▶ [EXERCISE GOAL]:
In the records below, find the line that contains "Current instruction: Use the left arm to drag" and the line that contains "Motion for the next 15". Set down exactly those lines and every line between them, and nothing more.

-------- DATA --------

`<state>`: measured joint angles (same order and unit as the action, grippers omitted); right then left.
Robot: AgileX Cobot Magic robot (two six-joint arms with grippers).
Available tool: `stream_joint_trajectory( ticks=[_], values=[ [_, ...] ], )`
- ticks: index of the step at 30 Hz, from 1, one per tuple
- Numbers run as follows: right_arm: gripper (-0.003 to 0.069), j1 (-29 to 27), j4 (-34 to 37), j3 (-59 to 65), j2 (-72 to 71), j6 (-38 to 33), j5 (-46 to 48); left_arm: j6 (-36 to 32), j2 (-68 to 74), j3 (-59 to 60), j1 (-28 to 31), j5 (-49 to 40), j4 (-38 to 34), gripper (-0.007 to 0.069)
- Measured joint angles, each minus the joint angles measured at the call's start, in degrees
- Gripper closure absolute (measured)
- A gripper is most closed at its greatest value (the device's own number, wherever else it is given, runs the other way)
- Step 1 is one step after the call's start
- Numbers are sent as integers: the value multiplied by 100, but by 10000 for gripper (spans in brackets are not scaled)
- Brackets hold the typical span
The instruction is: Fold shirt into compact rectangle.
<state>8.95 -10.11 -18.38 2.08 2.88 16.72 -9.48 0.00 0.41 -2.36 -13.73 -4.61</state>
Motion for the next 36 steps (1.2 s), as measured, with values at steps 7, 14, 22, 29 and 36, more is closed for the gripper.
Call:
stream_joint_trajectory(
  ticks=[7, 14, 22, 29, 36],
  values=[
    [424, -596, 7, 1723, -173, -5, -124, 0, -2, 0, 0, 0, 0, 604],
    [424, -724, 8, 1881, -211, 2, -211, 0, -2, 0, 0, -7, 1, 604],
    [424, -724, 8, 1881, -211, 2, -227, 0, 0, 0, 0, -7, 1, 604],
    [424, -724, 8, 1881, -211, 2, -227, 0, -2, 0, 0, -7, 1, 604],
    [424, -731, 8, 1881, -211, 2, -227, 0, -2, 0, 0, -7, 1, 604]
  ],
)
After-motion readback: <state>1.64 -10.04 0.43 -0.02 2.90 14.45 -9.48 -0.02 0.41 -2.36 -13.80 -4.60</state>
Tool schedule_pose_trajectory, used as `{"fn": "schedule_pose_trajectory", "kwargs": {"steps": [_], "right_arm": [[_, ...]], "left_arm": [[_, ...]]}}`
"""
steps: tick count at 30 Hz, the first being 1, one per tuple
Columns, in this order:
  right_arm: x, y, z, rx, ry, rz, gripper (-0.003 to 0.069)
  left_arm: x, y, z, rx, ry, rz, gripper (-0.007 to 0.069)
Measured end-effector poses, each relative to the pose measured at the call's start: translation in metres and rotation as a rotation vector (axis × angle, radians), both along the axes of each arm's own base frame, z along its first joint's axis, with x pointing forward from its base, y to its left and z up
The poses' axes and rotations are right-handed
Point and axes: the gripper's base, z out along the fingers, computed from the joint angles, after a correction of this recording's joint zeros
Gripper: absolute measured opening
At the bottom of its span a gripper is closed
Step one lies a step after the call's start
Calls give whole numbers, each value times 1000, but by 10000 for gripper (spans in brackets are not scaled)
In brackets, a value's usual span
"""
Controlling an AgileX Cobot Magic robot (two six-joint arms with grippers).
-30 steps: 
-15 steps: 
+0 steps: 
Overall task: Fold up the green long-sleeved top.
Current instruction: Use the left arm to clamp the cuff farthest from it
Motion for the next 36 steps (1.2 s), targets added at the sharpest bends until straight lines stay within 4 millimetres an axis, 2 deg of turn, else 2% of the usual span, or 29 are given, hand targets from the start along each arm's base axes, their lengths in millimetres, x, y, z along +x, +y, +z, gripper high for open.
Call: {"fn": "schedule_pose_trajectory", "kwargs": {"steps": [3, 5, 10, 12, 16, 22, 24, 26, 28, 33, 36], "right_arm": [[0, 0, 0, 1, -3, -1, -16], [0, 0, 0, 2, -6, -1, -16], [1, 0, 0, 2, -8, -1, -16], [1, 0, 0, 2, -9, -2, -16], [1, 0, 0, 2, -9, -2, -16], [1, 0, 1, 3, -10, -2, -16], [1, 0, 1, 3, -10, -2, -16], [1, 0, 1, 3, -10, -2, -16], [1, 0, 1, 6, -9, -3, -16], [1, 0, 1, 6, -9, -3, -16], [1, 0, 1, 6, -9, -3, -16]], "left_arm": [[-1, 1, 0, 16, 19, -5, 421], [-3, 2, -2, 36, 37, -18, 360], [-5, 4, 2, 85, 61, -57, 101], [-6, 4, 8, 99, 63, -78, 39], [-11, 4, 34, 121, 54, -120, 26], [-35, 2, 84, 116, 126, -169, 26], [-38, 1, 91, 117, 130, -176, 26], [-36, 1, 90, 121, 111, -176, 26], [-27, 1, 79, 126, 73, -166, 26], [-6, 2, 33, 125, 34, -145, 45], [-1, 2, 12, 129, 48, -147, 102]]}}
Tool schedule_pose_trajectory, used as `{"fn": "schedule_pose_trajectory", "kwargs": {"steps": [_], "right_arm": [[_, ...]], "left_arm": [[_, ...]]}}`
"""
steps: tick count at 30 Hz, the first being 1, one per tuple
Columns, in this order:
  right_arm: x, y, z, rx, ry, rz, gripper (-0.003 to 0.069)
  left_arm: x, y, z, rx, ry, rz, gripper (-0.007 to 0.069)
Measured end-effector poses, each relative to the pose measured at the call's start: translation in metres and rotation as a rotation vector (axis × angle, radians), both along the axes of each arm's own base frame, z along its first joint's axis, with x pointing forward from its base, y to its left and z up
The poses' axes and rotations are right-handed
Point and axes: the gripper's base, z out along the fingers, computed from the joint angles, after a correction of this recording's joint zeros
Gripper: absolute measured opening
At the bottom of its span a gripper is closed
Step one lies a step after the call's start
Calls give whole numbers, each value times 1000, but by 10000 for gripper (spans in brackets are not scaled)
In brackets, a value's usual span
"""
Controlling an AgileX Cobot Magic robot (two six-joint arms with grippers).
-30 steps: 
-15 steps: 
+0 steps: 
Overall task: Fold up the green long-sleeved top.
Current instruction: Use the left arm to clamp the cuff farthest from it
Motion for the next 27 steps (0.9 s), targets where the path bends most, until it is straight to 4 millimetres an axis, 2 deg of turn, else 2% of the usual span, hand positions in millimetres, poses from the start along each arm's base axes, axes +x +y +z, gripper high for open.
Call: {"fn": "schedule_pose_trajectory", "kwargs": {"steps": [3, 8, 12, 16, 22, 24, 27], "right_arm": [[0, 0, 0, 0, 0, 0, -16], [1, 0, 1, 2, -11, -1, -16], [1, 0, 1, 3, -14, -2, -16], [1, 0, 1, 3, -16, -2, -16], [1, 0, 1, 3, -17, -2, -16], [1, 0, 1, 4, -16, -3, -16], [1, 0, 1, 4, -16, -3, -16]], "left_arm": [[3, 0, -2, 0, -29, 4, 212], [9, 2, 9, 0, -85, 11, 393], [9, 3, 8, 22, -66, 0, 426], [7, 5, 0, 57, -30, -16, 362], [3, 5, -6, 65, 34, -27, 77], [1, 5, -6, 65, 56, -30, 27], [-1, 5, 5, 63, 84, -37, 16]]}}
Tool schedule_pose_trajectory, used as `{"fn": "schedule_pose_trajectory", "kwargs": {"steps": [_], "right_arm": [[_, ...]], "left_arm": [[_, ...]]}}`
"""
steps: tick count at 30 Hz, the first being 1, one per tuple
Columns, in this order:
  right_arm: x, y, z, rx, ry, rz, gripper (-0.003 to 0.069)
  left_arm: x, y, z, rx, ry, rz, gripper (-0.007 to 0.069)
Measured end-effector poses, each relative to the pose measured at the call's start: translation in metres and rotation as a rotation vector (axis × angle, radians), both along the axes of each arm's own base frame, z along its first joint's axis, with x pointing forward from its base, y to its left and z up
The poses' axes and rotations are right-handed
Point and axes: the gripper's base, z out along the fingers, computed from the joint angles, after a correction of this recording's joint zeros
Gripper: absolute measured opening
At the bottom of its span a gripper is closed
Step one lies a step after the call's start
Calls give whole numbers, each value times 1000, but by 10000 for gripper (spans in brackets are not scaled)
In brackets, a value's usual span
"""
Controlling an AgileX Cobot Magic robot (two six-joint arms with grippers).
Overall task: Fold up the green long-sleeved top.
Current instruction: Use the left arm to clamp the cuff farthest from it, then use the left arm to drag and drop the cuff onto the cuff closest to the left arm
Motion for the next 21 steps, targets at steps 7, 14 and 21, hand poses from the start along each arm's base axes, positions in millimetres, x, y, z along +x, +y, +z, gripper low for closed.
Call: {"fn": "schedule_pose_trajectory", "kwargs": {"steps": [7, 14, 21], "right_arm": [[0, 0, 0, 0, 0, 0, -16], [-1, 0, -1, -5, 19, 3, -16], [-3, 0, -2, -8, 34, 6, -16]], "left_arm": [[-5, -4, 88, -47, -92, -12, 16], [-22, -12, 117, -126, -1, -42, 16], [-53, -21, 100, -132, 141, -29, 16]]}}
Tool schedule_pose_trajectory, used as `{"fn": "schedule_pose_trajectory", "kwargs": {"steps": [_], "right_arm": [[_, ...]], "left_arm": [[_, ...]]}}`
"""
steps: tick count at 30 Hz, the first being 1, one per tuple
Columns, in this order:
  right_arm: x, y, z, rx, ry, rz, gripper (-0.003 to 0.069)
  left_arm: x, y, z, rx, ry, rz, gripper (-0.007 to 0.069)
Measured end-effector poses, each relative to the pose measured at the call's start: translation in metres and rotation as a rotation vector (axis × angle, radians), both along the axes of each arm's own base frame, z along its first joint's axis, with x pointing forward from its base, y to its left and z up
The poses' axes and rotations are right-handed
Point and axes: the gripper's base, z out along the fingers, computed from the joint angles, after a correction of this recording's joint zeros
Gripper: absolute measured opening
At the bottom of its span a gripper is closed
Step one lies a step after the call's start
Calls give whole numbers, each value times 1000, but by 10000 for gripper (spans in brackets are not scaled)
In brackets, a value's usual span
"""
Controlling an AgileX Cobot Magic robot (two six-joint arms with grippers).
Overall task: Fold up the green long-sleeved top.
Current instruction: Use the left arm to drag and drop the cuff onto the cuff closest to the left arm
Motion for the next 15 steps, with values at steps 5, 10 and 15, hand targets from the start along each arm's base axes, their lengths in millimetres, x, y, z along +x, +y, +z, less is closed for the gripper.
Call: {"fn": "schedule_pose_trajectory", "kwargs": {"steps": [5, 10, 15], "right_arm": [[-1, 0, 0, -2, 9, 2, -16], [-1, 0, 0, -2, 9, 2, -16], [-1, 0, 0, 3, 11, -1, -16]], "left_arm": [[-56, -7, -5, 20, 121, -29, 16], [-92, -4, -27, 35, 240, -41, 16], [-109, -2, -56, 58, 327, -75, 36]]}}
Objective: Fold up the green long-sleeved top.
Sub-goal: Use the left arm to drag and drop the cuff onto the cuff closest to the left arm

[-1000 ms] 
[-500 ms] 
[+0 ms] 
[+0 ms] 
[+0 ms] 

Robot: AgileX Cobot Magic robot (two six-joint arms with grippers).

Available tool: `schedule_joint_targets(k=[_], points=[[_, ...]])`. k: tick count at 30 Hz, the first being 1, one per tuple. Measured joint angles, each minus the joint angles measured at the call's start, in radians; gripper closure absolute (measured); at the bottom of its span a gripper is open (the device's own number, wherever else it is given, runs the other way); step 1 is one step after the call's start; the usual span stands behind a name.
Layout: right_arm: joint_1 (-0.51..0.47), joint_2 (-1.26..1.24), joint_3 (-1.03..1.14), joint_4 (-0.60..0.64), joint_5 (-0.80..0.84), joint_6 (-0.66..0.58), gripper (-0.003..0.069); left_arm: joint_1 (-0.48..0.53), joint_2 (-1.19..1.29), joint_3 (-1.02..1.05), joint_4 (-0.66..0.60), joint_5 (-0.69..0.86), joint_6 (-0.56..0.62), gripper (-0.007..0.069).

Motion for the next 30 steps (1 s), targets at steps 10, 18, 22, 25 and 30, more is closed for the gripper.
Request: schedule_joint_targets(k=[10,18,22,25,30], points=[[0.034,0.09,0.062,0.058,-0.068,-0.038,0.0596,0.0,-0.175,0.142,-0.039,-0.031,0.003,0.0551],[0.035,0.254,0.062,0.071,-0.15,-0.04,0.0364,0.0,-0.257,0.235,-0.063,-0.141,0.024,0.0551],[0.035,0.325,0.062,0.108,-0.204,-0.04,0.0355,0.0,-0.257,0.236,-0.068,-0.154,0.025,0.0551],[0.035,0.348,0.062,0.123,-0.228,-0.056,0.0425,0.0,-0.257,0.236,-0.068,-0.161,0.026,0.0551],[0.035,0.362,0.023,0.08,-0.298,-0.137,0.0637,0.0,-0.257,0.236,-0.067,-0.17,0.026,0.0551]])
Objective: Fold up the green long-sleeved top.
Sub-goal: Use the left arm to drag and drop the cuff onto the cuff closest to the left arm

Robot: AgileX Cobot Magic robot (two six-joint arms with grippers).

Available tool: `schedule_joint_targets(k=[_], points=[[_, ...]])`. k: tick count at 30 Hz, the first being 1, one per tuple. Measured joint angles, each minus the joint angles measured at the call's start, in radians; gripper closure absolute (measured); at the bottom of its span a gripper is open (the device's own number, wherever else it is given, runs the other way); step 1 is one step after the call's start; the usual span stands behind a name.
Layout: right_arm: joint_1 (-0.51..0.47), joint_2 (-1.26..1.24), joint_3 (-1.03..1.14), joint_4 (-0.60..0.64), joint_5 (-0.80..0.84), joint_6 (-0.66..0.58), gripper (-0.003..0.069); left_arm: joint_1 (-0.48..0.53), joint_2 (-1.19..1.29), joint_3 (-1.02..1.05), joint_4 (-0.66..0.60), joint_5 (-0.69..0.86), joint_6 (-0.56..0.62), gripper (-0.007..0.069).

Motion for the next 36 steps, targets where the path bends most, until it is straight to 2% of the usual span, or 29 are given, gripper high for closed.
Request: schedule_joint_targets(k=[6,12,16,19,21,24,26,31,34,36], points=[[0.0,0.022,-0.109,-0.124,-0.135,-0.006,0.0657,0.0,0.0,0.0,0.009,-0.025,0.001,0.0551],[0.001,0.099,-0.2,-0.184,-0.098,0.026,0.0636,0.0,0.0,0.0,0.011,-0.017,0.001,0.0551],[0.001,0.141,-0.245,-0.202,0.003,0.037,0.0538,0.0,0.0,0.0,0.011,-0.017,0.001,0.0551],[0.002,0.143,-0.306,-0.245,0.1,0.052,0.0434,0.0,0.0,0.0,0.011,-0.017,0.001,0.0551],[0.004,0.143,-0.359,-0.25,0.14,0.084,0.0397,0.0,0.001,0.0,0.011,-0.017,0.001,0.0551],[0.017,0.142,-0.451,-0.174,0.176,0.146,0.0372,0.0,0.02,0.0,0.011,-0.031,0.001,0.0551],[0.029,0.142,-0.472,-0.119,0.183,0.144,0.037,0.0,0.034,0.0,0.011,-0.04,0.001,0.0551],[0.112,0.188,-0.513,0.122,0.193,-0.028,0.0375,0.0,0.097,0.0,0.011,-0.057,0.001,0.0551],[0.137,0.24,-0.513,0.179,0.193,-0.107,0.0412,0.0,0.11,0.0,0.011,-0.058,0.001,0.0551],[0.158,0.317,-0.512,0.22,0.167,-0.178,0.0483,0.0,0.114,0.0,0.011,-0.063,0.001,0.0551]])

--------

▶ [ANSWER TO THE PROBLEM]:
Current instruction: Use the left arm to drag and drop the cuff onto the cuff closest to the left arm
Motion for the next 15 steps, with values at steps 5, 10 and 15, hand targets from the start along each arm's base axes, their lengths in millimetres, x, y, z along +x, +y, +z, less is closed for the gripper.

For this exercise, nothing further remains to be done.